WHAT IS REQUIRED =
Would you output each record exactly as it stands?
***** DATA
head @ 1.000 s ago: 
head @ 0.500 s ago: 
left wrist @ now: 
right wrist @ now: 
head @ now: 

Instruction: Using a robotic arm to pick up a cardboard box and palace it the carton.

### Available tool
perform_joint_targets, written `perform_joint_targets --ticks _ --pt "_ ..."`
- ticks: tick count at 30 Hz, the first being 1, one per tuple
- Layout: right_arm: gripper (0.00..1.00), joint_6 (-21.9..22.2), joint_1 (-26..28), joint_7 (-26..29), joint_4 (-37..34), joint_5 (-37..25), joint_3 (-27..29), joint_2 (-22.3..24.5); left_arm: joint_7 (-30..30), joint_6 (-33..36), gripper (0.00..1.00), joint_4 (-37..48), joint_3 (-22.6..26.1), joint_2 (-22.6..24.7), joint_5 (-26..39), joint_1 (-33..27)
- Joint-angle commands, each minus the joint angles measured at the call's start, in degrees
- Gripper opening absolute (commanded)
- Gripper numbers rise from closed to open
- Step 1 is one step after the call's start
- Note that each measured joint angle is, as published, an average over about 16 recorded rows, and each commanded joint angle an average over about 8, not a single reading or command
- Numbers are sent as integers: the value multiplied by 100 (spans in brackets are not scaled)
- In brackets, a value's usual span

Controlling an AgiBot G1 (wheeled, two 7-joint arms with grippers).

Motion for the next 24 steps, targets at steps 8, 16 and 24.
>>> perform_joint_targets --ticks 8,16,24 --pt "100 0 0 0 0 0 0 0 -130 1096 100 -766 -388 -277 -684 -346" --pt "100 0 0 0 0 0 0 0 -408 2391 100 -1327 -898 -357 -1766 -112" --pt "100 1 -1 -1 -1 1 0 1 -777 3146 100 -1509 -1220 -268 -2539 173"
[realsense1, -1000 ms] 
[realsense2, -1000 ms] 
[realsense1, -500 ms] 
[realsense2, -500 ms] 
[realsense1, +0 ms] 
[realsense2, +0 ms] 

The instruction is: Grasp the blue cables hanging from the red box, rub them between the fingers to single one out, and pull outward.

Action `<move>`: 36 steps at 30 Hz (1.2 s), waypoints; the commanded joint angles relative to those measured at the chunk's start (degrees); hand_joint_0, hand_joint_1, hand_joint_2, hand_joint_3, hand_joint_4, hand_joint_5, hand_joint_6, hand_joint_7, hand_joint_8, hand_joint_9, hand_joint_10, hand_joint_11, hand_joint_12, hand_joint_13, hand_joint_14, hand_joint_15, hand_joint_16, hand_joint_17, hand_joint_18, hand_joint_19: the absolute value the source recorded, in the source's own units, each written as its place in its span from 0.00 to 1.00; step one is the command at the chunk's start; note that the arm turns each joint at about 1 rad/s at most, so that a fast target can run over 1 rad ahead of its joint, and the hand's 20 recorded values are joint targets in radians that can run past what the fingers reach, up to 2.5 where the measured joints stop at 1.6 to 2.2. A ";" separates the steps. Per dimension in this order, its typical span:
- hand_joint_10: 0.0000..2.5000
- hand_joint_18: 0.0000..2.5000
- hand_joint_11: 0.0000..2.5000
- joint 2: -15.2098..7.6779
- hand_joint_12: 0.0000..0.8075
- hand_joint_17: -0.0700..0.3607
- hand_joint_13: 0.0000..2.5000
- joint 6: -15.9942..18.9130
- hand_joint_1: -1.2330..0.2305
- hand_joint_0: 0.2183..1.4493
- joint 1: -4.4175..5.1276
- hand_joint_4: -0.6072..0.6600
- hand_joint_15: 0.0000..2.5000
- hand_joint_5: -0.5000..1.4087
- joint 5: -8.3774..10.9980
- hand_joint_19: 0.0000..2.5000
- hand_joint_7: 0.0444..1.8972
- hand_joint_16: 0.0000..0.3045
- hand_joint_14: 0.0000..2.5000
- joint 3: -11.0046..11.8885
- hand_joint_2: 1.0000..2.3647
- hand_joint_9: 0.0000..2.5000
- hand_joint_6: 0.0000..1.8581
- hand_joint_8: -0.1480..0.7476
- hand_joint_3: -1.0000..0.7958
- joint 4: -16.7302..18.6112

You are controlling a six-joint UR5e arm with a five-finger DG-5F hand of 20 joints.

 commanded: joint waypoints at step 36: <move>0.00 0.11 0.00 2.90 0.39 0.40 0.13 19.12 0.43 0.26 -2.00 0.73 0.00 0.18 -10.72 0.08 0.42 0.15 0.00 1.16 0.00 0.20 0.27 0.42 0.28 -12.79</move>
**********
RESULT OF THIS TASK =
head @ 1.000 s ago: 
head @ 0.500 s ago: 
left wrist @ now: 
right wrist @ now: 
head @ now: 

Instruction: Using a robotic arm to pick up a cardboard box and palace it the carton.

### Available tool
perform_joint_targets, written `perform_joint_targets --ticks _ --pt "_ ..."`
- ticks: tick count at 30 Hz, the first being 1, one per tuple
- Layout: right_arm: gripper (0.00..1.00), joint_6 (-21.9..22.2), joint_1 (-26..28), joint_7 (-26..29), joint_4 (-37..34), joint_5 (-37..25), joint_3 (-27..29), joint_2 (-22.3..24.5); left_arm: joint_7 (-30..30), joint_6 (-33..36), gripper (0.00..1.00), joint_4 (-37..48), joint_3 (-22.6..26.1), joint_2 (-22.6..24.7), joint_5 (-26..39), joint_1 (-33..27)
- Joint-angle commands, each minus the joint angles measured at the call's start, in degrees
- Gripper opening absolute (commanded)
- Gripper numbers rise from closed to open
- Step 1 is one step after the call's start
- Note that each measured joint angle is, as published, an average over about 16 recorded rows, and each commanded joint angle an average over about 8, not a single reading or command
- Numbers are sent as integers: the value multiplied by 100 (spans in brackets are not scaled)
- In brackets, a value's usual span

Controlling an AgiBot G1 (wheeled, two 7-joint arms with grippers).

Motion for the next 24 steps, targets at steps 8, 16 and 24.
>>> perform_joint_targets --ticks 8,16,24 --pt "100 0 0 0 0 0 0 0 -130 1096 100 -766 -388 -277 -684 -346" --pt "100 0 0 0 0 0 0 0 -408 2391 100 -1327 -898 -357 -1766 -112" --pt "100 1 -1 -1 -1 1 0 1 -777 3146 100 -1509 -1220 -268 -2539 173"
[realsense1, -1000 ms] 
[realsense2, -1000 ms] 
[realsense1, -500 ms] 
[realsense2, -500 ms] 
[realsense1, +0 ms] 
[realsense2, +0 ms] 

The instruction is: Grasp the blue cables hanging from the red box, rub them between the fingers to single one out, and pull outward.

Action `<move>`: 36 steps at 30 Hz (1.2 s), waypoints; the commanded joint angles relative to those measured at the chunk's start (degrees); hand_joint_0, hand_joint_1, hand_joint_2, hand_joint_3, hand_joint_4, hand_joint_5, hand_joint_6, hand_joint_7, hand_joint_8, hand_joint_9, hand_joint_10, hand_joint_11, hand_joint_12, hand_joint_13, hand_joint_14, hand_joint_15, hand_joint_16, hand_joint_17, hand_joint_18, hand_joint_19: the absolute value the source recorded, in the source's own units, each written as its place in its span from 0.00 to 1.00; step one is the command at the chunk's start; note that the arm turns each joint at about 1 rad/s at most, so that a fast target can run over 1 rad ahead of its joint, and the hand's 20 recorded values are joint targets in radians that can run past what the fingers reach, up to 2.5 where the measured joints stop at 1.6 to 2.2. A ";" separates the steps. Per dimension in this order, its typical span:
- hand_joint_10: 0.0000..2.5000
- hand_joint_18: 0.0000..2.5000
- hand_joint_11: 0.0000..2.5000
- joint 2: -15.2098..7.6779
- hand_joint_12: 0.0000..0.8075
- hand_joint_17: -0.0700..0.3607
- hand_joint_13: 0.0000..2.5000
- joint 6: -15.9942..18.9130
- hand_joint_1: -1.2330..0.2305
- hand_joint_0: 0.2183..1.4493
- joint 1: -4.4175..5.1276
- hand_joint_4: -0.6072..0.6600
- hand_joint_15: 0.0000..2.5000
- hand_joint_5: -0.5000..1.4087
- joint 5: -8.3774..10.9980
- hand_joint_19: 0.0000..2.5000
- hand_joint_7: 0.0444..1.8972
- hand_joint_16: 0.0000..0.3045
- hand_joint_14: 0.0000..2.5000
- joint 3: -11.0046..11.8885
- hand_joint_2: 1.0000..2.3647
- hand_joint_9: 0.0000..2.5000
- hand_joint_6: 0.0000..1.8581
- hand_joint_8: -0.1480..0.7476
- hand_joint_3: -1.0000..0.7958
- joint 4: -16.7302..18.6112

You are controlling a six-joint UR5e arm with a five-finger DG-5F hand of 20 joints.

 commanded: joint waypoints at step 36: <move>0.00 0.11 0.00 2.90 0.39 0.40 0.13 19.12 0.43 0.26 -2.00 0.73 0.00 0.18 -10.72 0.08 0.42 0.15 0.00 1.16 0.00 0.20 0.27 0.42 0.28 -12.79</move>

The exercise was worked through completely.